Asked about her group holding up the five-year reauthorization, she said, “I cannot be responsible for the actions at the Biden administration in their decision to integrate reproductive and sexual health into the PEPFAR program … My job is to ensure that PEPFAR doesn’t become a funnel by which we fund the organizations that overturn pro-life laws in Africa.”
Shepherd Smith, one of the early evangelical advocates for PEPFAR who has worked on HIV/AIDS projects both in the US and abroad since the 1980s, disagrees with this assessment of the program.
“This is a huge, in my opinion, gamble, based on a rumor,” he told CT, referring to the move to a one-year appropriations process. “My level of optimism is very, very low of what the ultimate outcome would be. … It’s gone totally Washington. The truth doesn’t seem to be important now.”
“[PEPFAR] saved a generation,” said Lester Munson, who worked on foreign aid policy in the early 2000s with Republican Sen. Jesse Helms and went on to work at USAID, one agency involved in implementing PEPFAR. “It saved entire nation states from collapsing. It’s difficult to overstate the success of this program.”
During part of his time on Capitol Hill, Munson worked for Rep. Henry Hyde, responsible for the Hyde Amendment, which prohibits federal funding of domestic abortions. Munson is pro-life, and he thinks the protections against abortion in PEPFAR are “sufficient.”
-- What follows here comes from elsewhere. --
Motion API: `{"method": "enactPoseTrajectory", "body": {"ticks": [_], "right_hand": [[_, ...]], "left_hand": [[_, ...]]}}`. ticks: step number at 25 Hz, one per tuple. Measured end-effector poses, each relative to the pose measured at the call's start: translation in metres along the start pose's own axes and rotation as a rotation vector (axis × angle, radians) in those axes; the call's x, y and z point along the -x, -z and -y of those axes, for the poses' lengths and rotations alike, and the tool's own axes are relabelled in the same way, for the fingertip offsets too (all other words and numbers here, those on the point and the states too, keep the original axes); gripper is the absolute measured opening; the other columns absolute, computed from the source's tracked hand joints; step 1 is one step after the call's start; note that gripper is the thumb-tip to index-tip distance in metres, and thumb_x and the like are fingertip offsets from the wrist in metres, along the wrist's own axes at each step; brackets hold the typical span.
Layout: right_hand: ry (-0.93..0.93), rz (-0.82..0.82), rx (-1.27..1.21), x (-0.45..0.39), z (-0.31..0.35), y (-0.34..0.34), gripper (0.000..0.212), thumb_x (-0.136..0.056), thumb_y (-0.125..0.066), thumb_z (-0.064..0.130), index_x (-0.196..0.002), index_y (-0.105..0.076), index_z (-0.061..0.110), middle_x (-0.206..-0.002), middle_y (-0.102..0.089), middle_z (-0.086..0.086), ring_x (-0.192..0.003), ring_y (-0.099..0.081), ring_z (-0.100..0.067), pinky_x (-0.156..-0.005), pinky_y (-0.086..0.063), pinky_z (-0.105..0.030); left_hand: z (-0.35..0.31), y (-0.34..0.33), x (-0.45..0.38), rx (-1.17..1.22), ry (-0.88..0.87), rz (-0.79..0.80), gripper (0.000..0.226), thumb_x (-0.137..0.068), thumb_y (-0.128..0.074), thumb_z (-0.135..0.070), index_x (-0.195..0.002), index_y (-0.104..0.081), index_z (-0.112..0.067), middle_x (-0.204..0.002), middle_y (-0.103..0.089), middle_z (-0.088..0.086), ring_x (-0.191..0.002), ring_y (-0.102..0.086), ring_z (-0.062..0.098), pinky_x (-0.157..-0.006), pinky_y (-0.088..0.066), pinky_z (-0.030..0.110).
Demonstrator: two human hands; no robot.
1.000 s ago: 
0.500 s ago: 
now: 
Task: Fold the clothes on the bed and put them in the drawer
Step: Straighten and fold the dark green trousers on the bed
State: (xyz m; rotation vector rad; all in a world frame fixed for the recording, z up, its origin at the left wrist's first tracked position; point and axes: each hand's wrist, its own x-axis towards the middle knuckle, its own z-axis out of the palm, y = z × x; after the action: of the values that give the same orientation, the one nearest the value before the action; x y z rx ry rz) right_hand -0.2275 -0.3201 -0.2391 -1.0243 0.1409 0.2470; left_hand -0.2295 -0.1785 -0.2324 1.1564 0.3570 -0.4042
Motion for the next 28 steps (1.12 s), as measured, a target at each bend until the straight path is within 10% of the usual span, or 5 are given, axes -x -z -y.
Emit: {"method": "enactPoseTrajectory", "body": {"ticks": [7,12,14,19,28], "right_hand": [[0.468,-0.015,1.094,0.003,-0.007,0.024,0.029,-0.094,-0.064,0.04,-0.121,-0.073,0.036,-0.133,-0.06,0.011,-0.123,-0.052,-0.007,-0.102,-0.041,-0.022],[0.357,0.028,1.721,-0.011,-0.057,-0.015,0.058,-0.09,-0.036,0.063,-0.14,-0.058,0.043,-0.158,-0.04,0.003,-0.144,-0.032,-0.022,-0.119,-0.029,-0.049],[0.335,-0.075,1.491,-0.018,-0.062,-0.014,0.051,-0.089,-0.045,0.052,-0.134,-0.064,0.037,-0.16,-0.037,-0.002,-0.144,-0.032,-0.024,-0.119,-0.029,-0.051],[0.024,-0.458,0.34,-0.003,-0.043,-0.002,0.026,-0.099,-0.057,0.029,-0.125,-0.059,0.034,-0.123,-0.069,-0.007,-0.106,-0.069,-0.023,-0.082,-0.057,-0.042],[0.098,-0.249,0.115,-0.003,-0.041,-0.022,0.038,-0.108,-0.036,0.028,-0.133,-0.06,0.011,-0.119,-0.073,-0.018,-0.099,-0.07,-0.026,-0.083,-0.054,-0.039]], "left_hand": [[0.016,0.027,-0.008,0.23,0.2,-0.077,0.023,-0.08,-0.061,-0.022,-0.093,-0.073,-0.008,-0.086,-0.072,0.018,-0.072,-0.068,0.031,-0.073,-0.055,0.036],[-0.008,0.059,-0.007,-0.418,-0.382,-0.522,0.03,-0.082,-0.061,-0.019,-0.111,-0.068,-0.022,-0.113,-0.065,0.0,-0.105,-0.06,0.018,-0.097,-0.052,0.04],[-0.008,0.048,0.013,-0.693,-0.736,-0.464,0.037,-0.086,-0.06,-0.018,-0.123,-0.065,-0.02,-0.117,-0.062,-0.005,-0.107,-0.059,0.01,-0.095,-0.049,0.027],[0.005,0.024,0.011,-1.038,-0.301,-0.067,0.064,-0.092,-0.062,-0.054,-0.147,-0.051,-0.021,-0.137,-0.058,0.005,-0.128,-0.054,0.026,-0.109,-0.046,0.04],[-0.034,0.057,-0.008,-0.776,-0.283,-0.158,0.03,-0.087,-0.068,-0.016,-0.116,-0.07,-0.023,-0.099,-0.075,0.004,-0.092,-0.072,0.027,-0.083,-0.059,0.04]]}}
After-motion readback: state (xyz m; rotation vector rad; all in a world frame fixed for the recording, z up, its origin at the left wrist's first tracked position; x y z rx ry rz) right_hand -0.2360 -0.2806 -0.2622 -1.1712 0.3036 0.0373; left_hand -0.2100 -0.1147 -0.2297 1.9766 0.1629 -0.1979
There’s still a chance for the pro-life community to work through the issue, Munson said. PEPFAR’s authorization expires on September 30.
“What you have to do in the legislative process—the two sides talk to each other, work it out, be patient, be forgiving, hold hands sometimes, and not hold hands some other times,” he said. “It always takes longer than you think it will. This worked for 20 years—until now. We have to come together. It’s the only way forward.”